Solihull-based mortgage lender Paragon raised nearly £290 million from investors yesterday to meet the shortfall in funding from the wholesale credit markets.

The company, which is known as a specialist in buy-to-let loans to private landlords, turned to the equity market after falling victim to the global credit squeeze sparked by the meltdown of the sub-prime lending sector in the US last year.

Paragon, which announced a 25-for-1 rights issue at a discount rate of 90 per cent last month, was the first UK bank to tap shareholders for cash after its normal source of funds dried up.

Britain's third-biggest provider of mortgages on property to be rented out said in a statement that it had received valid acceptances for 90 per cent of the stock offered to shareholders at 100p.

Ninety minutes later it announced that investment bank UBS, which underwrote the offer, had found subscribers for the remaining shares at 102p.

Paragon's shares gained nearly seven per cent yesterday to close at 1083[2044]4p - a discount of 55.2 per cent to their net asset value of 197p each.

The shares, which traded at more than 1081p at their peak in January 2007, hit a low of 78.7p last month.

"Although the marginal trading was running around and getting worried about mortgages, getting worried about what happened to Northern Rock, the core of investors understood the quality of the underlying book and were prepared to put 2.5 times of their money into it to refinance the company," a person close to the deal said.
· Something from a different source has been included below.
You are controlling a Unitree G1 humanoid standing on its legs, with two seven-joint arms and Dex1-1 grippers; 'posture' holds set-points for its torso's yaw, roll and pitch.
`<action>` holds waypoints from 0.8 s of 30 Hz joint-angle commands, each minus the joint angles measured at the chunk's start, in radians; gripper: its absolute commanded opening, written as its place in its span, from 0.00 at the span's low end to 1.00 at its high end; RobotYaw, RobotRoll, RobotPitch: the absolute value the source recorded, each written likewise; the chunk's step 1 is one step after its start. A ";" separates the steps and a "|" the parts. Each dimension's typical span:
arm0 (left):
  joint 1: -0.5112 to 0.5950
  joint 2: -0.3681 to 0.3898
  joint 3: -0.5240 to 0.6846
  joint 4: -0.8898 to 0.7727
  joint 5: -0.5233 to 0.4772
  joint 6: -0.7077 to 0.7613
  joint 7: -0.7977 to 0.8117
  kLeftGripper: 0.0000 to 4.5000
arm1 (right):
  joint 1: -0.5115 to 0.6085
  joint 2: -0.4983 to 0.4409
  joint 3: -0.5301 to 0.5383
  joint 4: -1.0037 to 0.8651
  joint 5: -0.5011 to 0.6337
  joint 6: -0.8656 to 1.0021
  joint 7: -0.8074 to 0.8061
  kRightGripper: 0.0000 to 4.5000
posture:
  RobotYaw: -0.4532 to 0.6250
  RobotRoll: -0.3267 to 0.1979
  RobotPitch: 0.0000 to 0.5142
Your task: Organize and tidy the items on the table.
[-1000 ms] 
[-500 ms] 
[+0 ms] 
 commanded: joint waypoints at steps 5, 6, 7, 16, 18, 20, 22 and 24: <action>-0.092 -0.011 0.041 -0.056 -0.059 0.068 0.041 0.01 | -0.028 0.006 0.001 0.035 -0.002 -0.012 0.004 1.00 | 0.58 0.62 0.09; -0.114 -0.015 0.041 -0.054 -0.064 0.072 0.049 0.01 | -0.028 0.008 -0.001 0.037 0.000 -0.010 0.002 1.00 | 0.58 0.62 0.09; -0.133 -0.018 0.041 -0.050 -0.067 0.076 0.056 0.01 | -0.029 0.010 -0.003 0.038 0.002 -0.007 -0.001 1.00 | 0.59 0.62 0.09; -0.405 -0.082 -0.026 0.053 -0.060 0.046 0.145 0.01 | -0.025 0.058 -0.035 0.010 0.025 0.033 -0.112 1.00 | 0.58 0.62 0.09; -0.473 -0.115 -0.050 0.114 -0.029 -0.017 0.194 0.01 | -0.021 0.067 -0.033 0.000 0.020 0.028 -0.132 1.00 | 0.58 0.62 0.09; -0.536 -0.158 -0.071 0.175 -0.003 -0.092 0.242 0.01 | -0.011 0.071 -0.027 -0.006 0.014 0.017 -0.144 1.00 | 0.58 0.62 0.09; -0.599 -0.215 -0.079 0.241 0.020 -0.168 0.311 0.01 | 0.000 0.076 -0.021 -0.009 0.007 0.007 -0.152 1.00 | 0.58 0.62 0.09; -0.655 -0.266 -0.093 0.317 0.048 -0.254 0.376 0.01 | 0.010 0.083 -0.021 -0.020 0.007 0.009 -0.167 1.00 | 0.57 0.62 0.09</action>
The lender now has only £120 million of debt due in 2017. Analysts expect Paragon to be in a net cash position next year.

Its assets are mostly cash or mortgages with underlying rental stream and an average loan-to-value ratio at 66 per cent.

Paragon expects to continue lending, but has said it may be unable to do so if difficult funding conditions persist.

If it decides to close to new business, it would run down the mortgage book and return cash to shareholders.

"Our view on a run-off value is around 180p per share. But that remains, of course, a theoretical exercise and we await further comment from management as to how it will operate the business whilst it protects the existing value for shareholders," Landsbanki analyst Ian Poulter said in a research note.

"But, in the end, Paragon's ability to grow remains reliant on access to the [securitisation] markets on acceptable terms."

Paragon had said it would use cash raised to repay a syndicate of banks that had provided a £280 million revolving credit facility.

In a separate development yesterday, UBS, underwriter of the Paragon rights issue and the biggest European victim of the credit crisis, proposed re-electing Marcel Ospel to its board - but opened the way for its veteran chairman to leave soon by cutting down all terms of office to one year.

The Swiss bank said its board was behind Mr Ospel but that it had not wanted to ask for his tenure to be renewed by another three years, as criticism of its chairman rises.

"He's still got a job to do and the board is behind him, but shareholders now do not have to decide between a three-year term or none at all," a spokesman for the bank said.